> Exercise goal:
Write out the data exactly from its first line onward, ending with the line in which "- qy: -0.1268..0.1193" appears.

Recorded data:

+++

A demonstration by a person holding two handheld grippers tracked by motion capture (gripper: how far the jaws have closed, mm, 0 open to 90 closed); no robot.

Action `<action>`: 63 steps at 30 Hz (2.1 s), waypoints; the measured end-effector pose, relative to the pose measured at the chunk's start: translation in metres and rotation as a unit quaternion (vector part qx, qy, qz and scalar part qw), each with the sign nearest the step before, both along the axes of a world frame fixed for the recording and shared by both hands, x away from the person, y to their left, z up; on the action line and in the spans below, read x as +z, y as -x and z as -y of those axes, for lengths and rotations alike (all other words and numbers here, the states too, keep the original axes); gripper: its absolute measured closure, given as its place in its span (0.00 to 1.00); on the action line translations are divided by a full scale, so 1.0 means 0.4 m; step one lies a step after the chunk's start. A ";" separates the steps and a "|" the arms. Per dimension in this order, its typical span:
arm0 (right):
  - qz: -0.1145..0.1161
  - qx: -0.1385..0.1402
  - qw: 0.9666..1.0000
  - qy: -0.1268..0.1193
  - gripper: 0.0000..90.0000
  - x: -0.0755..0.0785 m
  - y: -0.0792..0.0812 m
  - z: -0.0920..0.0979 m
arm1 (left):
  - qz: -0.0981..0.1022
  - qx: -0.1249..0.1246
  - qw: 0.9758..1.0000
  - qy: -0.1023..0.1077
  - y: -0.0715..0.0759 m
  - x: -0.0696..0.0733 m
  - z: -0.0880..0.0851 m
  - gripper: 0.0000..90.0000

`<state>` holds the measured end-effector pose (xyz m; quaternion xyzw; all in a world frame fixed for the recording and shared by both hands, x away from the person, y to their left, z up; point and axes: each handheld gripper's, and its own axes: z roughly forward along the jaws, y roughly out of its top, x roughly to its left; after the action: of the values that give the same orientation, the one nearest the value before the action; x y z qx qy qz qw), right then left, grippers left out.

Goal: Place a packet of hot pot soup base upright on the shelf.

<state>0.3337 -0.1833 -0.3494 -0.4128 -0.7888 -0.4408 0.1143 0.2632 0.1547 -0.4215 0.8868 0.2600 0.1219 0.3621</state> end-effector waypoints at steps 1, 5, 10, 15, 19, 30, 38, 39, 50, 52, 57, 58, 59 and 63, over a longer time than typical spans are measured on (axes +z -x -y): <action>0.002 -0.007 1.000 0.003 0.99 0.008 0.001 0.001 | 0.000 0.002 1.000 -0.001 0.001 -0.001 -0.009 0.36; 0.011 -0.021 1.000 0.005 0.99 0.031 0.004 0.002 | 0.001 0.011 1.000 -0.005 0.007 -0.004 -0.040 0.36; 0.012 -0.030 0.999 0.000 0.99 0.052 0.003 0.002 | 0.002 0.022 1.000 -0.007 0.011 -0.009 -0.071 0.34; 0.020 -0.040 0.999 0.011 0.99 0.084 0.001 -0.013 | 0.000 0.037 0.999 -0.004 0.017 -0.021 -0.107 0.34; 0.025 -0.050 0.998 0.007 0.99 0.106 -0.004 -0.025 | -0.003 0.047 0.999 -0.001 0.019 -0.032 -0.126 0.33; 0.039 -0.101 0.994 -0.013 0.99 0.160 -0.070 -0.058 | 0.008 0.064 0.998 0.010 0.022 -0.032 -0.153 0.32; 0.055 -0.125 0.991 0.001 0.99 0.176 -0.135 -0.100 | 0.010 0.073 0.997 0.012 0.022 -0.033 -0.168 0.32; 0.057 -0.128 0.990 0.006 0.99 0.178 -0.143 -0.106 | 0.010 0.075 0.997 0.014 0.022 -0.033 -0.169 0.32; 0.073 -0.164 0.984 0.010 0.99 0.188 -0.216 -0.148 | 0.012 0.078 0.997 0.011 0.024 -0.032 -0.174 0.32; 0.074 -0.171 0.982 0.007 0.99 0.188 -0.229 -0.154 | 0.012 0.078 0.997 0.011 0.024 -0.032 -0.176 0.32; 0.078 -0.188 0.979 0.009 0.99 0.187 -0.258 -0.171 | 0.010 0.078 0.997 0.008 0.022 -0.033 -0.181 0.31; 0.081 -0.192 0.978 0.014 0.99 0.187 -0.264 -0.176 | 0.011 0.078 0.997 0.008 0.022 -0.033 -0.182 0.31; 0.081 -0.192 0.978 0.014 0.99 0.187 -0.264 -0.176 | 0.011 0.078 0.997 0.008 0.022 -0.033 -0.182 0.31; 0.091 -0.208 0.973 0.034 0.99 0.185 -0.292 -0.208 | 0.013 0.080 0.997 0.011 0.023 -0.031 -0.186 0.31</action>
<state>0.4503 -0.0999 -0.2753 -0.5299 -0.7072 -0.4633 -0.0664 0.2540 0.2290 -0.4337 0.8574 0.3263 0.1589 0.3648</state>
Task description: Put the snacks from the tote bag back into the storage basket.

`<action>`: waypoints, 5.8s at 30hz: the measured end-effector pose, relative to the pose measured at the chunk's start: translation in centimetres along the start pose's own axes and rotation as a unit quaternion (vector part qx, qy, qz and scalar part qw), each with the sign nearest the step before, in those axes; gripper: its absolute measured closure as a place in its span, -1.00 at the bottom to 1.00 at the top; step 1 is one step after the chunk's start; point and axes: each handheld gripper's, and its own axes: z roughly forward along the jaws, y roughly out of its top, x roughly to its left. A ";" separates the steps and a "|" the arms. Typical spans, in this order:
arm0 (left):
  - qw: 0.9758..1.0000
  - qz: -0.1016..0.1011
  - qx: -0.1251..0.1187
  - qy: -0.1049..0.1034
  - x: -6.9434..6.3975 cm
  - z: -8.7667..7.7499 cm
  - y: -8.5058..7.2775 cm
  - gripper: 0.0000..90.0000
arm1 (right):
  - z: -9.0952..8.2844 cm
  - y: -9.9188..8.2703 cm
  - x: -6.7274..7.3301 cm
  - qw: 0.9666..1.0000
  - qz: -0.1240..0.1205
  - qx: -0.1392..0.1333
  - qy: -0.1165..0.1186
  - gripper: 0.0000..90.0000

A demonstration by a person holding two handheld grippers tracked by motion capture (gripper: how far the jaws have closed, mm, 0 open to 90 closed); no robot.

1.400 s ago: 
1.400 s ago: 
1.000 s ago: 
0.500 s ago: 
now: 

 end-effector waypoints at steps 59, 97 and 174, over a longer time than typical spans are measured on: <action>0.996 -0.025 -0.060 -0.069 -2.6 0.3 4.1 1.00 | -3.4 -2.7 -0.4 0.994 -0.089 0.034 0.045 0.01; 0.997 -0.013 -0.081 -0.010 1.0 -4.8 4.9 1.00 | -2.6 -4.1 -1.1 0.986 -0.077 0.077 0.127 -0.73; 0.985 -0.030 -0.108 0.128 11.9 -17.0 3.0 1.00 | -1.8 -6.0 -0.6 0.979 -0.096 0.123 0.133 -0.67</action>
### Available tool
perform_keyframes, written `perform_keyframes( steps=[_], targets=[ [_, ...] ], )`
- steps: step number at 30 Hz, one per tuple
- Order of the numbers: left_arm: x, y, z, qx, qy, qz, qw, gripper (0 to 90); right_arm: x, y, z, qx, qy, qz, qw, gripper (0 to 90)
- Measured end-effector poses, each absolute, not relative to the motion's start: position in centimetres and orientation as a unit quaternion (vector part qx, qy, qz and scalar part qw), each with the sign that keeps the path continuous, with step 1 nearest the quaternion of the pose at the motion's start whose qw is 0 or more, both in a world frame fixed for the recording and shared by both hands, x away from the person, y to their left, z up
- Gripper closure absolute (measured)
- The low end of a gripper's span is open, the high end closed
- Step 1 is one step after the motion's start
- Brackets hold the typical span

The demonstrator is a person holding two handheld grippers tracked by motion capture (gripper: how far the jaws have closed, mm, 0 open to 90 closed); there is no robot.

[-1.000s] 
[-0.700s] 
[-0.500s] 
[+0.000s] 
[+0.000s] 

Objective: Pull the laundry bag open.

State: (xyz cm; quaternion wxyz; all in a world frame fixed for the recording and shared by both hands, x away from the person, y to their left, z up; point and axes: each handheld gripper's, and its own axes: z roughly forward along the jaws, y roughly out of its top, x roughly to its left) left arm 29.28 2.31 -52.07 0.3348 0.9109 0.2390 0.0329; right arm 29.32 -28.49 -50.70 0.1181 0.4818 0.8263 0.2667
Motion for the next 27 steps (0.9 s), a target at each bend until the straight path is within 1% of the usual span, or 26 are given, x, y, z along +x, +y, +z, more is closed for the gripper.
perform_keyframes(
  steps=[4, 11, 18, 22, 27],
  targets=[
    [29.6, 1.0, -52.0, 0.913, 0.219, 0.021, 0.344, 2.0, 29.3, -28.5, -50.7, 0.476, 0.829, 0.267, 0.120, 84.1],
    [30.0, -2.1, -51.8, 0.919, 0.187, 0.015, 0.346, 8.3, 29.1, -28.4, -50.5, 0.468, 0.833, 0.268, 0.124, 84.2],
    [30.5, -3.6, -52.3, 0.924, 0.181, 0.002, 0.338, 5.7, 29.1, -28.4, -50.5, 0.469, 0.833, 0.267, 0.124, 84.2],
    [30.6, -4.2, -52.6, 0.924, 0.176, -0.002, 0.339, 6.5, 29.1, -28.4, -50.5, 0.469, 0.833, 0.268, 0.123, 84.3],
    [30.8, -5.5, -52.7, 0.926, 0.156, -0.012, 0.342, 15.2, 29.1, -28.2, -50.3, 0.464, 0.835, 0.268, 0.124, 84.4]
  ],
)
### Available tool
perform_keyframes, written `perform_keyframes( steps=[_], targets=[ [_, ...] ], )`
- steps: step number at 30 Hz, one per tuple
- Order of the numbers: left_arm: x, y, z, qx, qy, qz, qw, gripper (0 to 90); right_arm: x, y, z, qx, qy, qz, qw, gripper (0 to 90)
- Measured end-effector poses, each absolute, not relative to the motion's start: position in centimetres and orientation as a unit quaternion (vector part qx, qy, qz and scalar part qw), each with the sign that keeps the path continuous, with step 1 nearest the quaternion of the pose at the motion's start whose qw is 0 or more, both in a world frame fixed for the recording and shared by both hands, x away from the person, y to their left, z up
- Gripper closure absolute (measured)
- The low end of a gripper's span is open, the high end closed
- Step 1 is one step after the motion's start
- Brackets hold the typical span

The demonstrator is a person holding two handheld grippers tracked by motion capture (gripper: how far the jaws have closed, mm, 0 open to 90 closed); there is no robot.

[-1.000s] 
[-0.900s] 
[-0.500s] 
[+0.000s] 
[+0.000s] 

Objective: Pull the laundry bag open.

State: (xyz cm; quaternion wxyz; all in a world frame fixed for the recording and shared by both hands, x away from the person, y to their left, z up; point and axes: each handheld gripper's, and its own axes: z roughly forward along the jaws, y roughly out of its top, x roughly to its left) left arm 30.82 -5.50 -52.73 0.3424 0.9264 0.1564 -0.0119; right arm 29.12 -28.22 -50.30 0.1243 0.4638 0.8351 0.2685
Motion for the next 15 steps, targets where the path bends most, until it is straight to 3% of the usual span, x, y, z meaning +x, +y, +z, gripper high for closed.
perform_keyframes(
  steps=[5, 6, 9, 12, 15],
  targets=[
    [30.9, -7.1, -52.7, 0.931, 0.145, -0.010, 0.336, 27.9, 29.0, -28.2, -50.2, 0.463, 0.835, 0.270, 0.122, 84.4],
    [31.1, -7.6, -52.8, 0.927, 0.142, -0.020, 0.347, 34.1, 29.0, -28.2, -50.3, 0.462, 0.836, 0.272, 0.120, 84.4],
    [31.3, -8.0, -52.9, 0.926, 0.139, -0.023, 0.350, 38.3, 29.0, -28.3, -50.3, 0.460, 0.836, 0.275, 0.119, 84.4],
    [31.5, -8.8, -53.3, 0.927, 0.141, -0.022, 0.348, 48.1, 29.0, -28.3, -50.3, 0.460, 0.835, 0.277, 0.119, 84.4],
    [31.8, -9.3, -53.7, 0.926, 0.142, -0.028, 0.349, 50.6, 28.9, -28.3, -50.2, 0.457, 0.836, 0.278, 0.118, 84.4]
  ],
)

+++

> Written answer:
A demonstration by a person holding two handheld grippers tracked by motion capture (gripper: how far the jaws have closed, mm, 0 open to 90 closed); no robot.

Action `<action>`: 63 steps at 30 Hz (2.1 s), waypoints; the measured end-effector pose, relative to the pose measured at the chunk's start: translation in metres and rotation as a unit quaternion (vector part qx, qy, qz and scalar part qw), each with the sign nearest the step before, both along the axes of a world frame fixed for the recording and shared by both hands, x away from the person, y to their left, z up; on the action line and in the spans below, read x as +z, y as -x and z as -y of those axes, for lengths and rotations alike (all other words and numbers here, the states too, keep the original axes); gripper: its absolute measured closure, given as its place in its span (0.00 to 1.00); on the action line translations are divided by a full scale, so 1.0 means 0.4 m; step one lies a step after the chunk's start. A ";" separates the steps and a "|" the arms. Per dimension in this order, its typical span:
arm0 (right):
  - qz: -0.1145..0.1161
  - qx: -0.1385..0.1402
  - qw: 0.9666..1.0000
  - qy: -0.1268..0.1193

The answer given above is complete as it stands.